I use Quicken Home and Business.

It suits my needs for tracking pretty much everything I need to track.

Been using the same version since 1998.


----------



## TNTRenovate (Aug 19, 2010)

Quickbooks


----------



## cairnstone (Oct 26, 2008)

freshbooks


----------



## Texas Wax (Jan 16, 2012)

Wetware - Abacus, chisel and stone


----------



## Spencer (Jul 6, 2005)

Quickbooks pro. Love it. The most powerful tool I own. I'm all about running reports to gauge performance.


----------



## TxElectrician (May 21, 2008)

Yellow tablet and pencil. Easy learning curve and reliable.


----------



## carpenter uk (Nov 25, 2009)

Quickbooks premier - it lacks in a couple of areas but I have not found anything better


----------



## ScipioAfricanus (Sep 13, 2008)

QuickBooks Pro 2014 for me. I used to use Peachtree which I think is now Sage or something. 

Peachtree was leading me down the path of a cranial aneurysm so I dumped that.

Andy.


----------



## SectorSecurity (Nov 26, 2013)

17Hats, not really geared exclusively towards accounting, but lets me keep track of money in and out while allowing me to track leads, projects, estimates, invoices, it replaced about 3 different systems for me.

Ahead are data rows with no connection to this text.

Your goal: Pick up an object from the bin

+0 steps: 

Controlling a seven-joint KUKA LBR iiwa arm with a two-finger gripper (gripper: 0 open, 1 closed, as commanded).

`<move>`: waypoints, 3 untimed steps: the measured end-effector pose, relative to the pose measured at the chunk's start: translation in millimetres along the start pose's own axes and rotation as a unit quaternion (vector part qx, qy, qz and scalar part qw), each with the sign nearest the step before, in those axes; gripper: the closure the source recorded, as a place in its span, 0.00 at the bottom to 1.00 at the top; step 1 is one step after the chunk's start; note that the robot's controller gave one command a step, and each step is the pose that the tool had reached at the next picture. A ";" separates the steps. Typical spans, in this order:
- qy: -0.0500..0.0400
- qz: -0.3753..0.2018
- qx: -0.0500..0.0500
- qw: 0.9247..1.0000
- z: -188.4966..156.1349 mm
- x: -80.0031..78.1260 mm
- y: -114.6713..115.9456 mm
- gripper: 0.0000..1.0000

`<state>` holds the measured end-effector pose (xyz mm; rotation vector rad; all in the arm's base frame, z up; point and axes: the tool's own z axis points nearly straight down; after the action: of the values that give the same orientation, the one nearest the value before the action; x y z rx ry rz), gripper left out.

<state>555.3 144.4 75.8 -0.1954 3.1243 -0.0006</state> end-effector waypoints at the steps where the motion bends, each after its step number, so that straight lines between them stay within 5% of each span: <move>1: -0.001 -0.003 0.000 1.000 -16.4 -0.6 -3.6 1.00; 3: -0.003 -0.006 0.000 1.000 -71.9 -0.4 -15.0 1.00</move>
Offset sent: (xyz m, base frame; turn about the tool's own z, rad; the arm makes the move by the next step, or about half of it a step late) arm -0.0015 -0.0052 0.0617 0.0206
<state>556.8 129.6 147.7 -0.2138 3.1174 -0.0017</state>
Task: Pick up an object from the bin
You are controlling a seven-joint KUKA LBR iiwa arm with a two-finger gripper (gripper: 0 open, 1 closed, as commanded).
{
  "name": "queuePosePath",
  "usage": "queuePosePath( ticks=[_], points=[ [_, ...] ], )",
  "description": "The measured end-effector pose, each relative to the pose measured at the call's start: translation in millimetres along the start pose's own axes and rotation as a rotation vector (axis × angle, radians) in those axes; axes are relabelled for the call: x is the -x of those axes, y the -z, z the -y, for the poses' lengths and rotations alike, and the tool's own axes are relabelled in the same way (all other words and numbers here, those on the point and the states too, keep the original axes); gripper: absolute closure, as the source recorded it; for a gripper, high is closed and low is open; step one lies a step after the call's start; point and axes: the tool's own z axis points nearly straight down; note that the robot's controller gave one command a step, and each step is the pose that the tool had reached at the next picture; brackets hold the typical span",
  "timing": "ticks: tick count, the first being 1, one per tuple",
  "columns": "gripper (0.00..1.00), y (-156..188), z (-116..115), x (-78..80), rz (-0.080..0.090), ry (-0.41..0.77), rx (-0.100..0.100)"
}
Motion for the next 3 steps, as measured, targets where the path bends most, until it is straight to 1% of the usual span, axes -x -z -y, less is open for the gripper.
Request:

Before that I used Quickbooks Online.


----------



## TWhite (Oct 29, 2013)

I have used AccountEdge for over 20 years and it works very well.


----------



## AccurateCut (Mar 20, 2015)

*Accounting Software*

We currently use Quick Books Home & Business. I ame looking for something tht will auto-populate i.e., Home Shulggo tags/populates as Customer Materials, 7-11 tags/populates as fuel, etc. Any suggestions?????


----------



## EricBrancard (Jun 8, 2012)

Quickbooks Premier. I don't have any experience with any other accounting software to compare it to.


----------



## greg24k (May 19, 2007)

My wife been using Quickbooks Contractor edition for as long as I can remember. She also does payroll for a few construction companies and a few doctors and they all use Quickbooks (not sure what edition they have)


----------



## Bradcon (Sep 9, 2015)

I use quickbooks premier and it is great. If it would only enter everything itself and eliminate me and my procrastination then I could stay on top of bookkeeping. Until then I will continue putting it off until I can't stand it and have to bang out a month of transactions.


----------



## AccurateCut (Mar 20, 2015)

Thats me procastinater I hate paperwork then the dam program wont auto populate correctly I know its me grrrrrr I want easy dammit


----------



## muskoka guy (Nov 16, 2013)

QuickBooks here.


----------



## DaVinciRemodel (Oct 7, 2009)

QuickBooks for almost 20 years now. It’s what our accountant uses so we can just send him a file every month. Not sure which edition – we’ve been through a few.


----------



## TNTRenovate (Aug 19, 2010)

DaVinciRemodel said:


> QuickBooks for almost 20 years now. It’s what our accountant uses so we can just send him a file every month. Not sure which edition – we’ve been through a few.


That's why we use it.


----------



## Leo G (May 12, 2005)




----------